Please retype the records below exactly, leaving out any pictures.

---*---

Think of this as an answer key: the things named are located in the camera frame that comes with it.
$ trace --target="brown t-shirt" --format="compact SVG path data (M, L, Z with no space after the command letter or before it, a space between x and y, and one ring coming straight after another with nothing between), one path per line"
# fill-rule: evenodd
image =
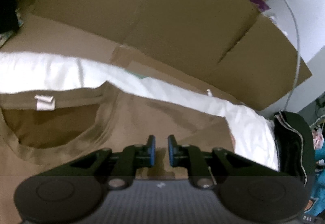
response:
M35 95L53 96L55 109L37 111ZM126 94L109 83L96 89L0 95L0 223L18 223L15 188L22 180L97 149L122 151L156 136L156 165L137 178L186 178L172 168L167 138L203 151L233 151L226 120L176 104Z

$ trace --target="clothing tag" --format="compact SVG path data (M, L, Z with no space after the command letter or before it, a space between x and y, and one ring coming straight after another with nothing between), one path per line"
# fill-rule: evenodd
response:
M55 109L54 96L36 95L34 98L37 99L37 103L36 103L37 111L45 111L45 110L54 110Z
M213 94L212 94L212 92L211 92L210 89L207 89L206 91L207 91L207 93L208 93L208 96L213 96Z

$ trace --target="teal fabric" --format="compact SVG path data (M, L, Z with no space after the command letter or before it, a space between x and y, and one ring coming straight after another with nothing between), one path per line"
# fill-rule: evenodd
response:
M315 151L315 162L321 159L325 159L325 144L323 144L322 149ZM325 170L316 174L316 181L311 192L311 200L313 201L313 206L305 213L317 216L325 210Z
M132 71L129 71L129 70L125 70L126 72L130 73L130 74L133 74L135 75L136 77L138 77L139 79L144 79L144 78L147 78L147 76L145 75L142 75L142 74L137 74L135 72L132 72Z

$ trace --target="white fabric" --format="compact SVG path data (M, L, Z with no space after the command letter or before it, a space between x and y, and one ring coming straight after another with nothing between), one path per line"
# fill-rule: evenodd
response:
M236 140L235 153L278 170L269 121L246 106L201 95L154 78L140 79L122 68L87 59L45 53L0 52L0 93L96 88L105 81L126 93L225 117Z

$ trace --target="black cloth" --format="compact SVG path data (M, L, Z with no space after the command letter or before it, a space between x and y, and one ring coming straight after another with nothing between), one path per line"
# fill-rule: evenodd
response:
M286 111L275 114L274 123L280 171L306 182L305 187L311 193L316 163L313 135L308 124L299 114Z
M0 33L19 30L16 0L0 0Z

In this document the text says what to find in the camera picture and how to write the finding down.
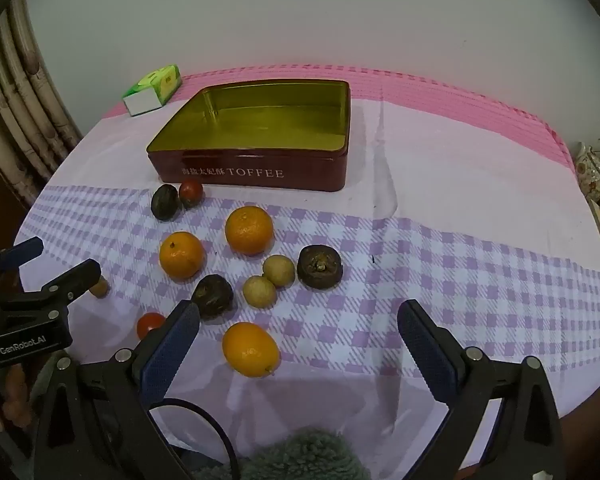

---*---

## Reply to the exercise
Think of this as an answer key: the things named are located in the camera frame that comes with it.
$ trace --target="brown t-shirt" --format="compact SVG path data (M, L, Z with no space after the command letter or before it, a space between x and y, and one ring coming straight after another with nothing between), one path per line"
# fill-rule: evenodd
image =
response:
M35 95L53 96L55 109L37 111ZM126 94L109 83L96 89L0 95L0 223L18 223L15 188L22 180L97 149L122 151L156 136L156 165L137 178L186 178L172 168L167 138L203 151L233 151L226 120L176 104Z

$ trace --target="clothing tag" --format="compact SVG path data (M, L, Z with no space after the command letter or before it, a space between x and y, and one ring coming straight after another with nothing between), one path per line"
# fill-rule: evenodd
response:
M55 109L54 96L36 95L34 98L37 99L37 103L36 103L37 111L45 111L45 110L54 110Z
M213 94L212 94L212 92L211 92L210 89L207 89L206 91L207 91L207 93L208 93L208 96L213 96Z

$ trace --target="teal fabric" --format="compact SVG path data (M, L, Z with no space after the command letter or before it, a space between x and y, and one ring coming straight after another with nothing between), one path per line"
# fill-rule: evenodd
response:
M315 151L315 162L321 159L325 159L325 144L323 144L322 149ZM325 170L316 174L316 181L311 192L311 200L313 201L313 206L305 213L317 216L325 210Z
M132 71L129 71L129 70L125 70L126 72L130 73L130 74L133 74L135 75L136 77L138 77L139 79L144 79L144 78L147 78L147 76L145 75L142 75L142 74L137 74L135 72L132 72Z

$ trace --target="white fabric" --format="compact SVG path data (M, L, Z with no space after the command letter or before it, a space between x and y, and one ring coming straight after another with nothing between), one path per line"
# fill-rule: evenodd
response:
M236 140L235 153L278 170L269 121L246 106L201 95L154 78L140 79L122 68L87 59L45 53L0 52L0 93L96 88L105 81L126 93L225 117Z

$ trace --target="black cloth" --format="compact SVG path data (M, L, Z with no space after the command letter or before it, a space between x and y, and one ring coming straight after another with nothing between), one path per line"
# fill-rule: evenodd
response:
M286 111L275 114L274 123L280 171L306 182L305 187L311 193L316 163L313 135L308 124L299 114Z
M0 33L19 30L16 0L0 0Z

In this document the text says what to find in the camera picture and how to write the finding down.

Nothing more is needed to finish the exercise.